● Assignment
Would you retype the listing below word for word, without any of its pictures?
========
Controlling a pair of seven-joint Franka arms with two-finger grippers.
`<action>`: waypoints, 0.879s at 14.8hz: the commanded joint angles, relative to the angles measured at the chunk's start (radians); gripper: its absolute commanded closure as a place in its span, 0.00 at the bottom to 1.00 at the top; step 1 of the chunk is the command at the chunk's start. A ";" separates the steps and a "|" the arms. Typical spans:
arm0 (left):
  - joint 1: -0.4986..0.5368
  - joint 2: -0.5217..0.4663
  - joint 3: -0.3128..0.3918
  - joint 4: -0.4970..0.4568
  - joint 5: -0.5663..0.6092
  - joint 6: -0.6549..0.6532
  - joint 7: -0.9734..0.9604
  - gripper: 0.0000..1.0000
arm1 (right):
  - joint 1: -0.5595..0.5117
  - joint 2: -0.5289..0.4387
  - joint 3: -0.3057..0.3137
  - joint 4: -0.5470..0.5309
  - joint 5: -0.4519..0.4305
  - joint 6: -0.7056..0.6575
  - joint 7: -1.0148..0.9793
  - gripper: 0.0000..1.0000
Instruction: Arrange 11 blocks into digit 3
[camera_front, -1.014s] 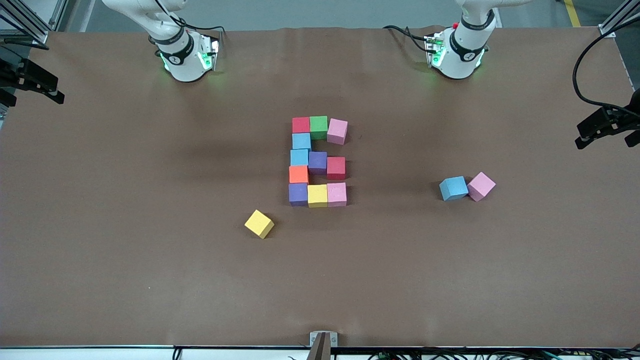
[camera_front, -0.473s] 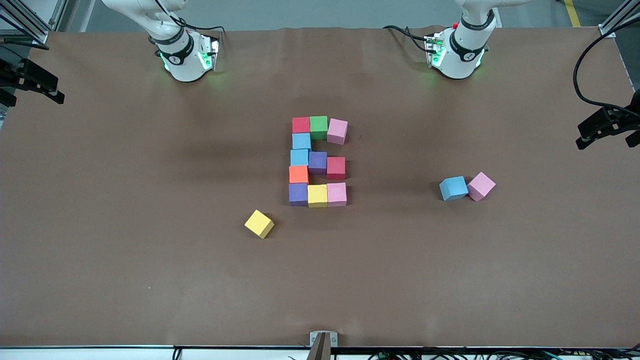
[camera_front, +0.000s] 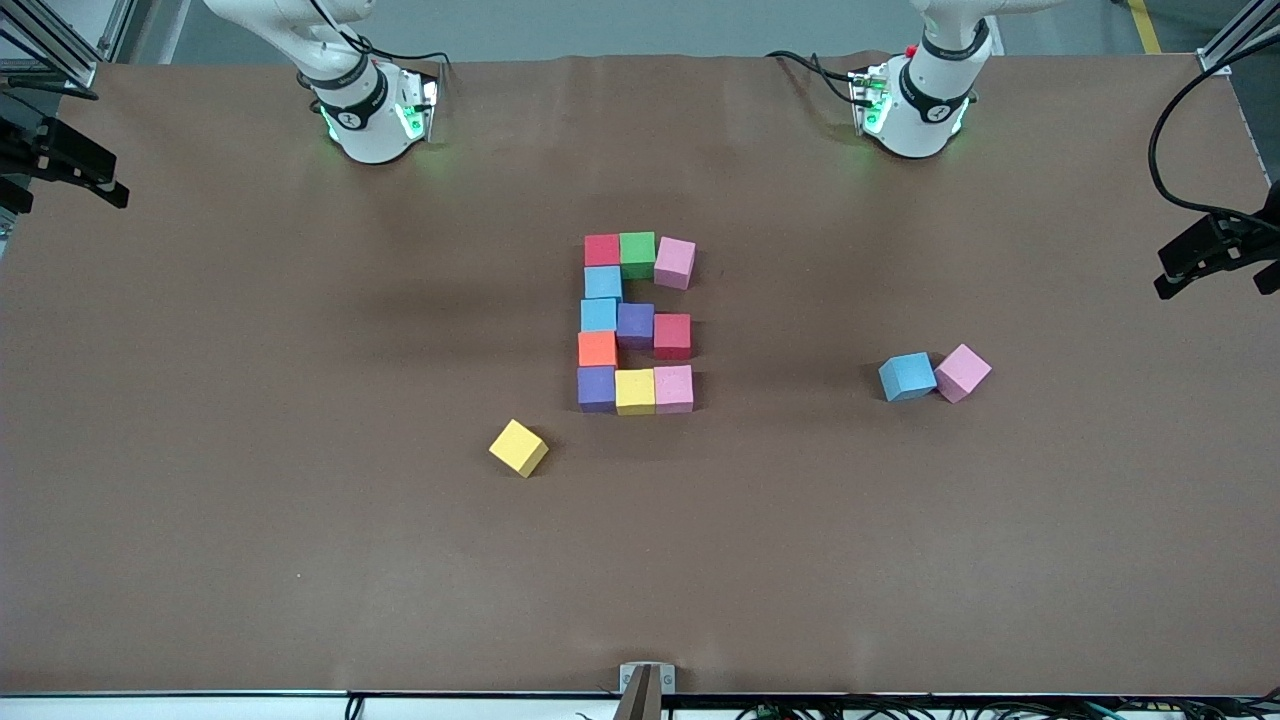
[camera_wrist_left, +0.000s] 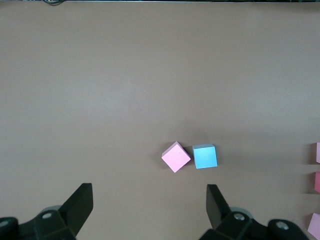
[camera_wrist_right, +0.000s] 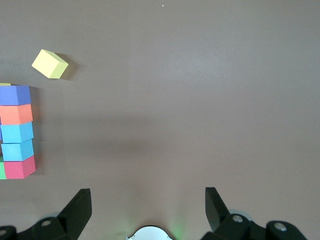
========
● Output for this exercise
Controlling a pair of seven-joint Franka arms with two-finger grippers.
`<action>`: waypoints, 0.879s at 14.8hz: the commanded joint angles, relative to the angles measured at the chunk's start (radians); gripper: its absolute commanded closure as a place in its span, 0.00 at the bottom to 1.00 at the top; step 1 of the chunk is the command at the chunk's start. A ";" separates the steps and a "|" the arms. Typical spans:
arm0 (left):
  - joint 1: -0.4986..0.5368
  - joint 2: -0.5217..0.4663
  - joint 3: -0.3128..0.3918
  - joint 4: -0.4970..0.4568
  - joint 5: -0.5663..0.6092
  - joint 6: -0.6549..0.6532
  - joint 7: -0.9734..0.9604
  - gripper: 0.0000..1.0000
arm1 (right):
  - joint 1: -0.5595..0.5117
  - joint 2: -0.5289..0.4387
  - joint 3: -0.3057..0.3137
  - joint 4: -0.5470..0.5309
  - joint 5: -0.4519..0.4305
  - joint 6: -0.7056..0.6575
  - joint 7: -1.0148..0.9793
  - gripper: 0.0000..1.0000
Instruction: Arrange 11 blocks into digit 3
[camera_front, -1.014s] 
[camera_front, -0.473s] 
[camera_front, +0.000s] 
[camera_wrist_left, +0.000s] 
[camera_wrist_right, +0.000s] 

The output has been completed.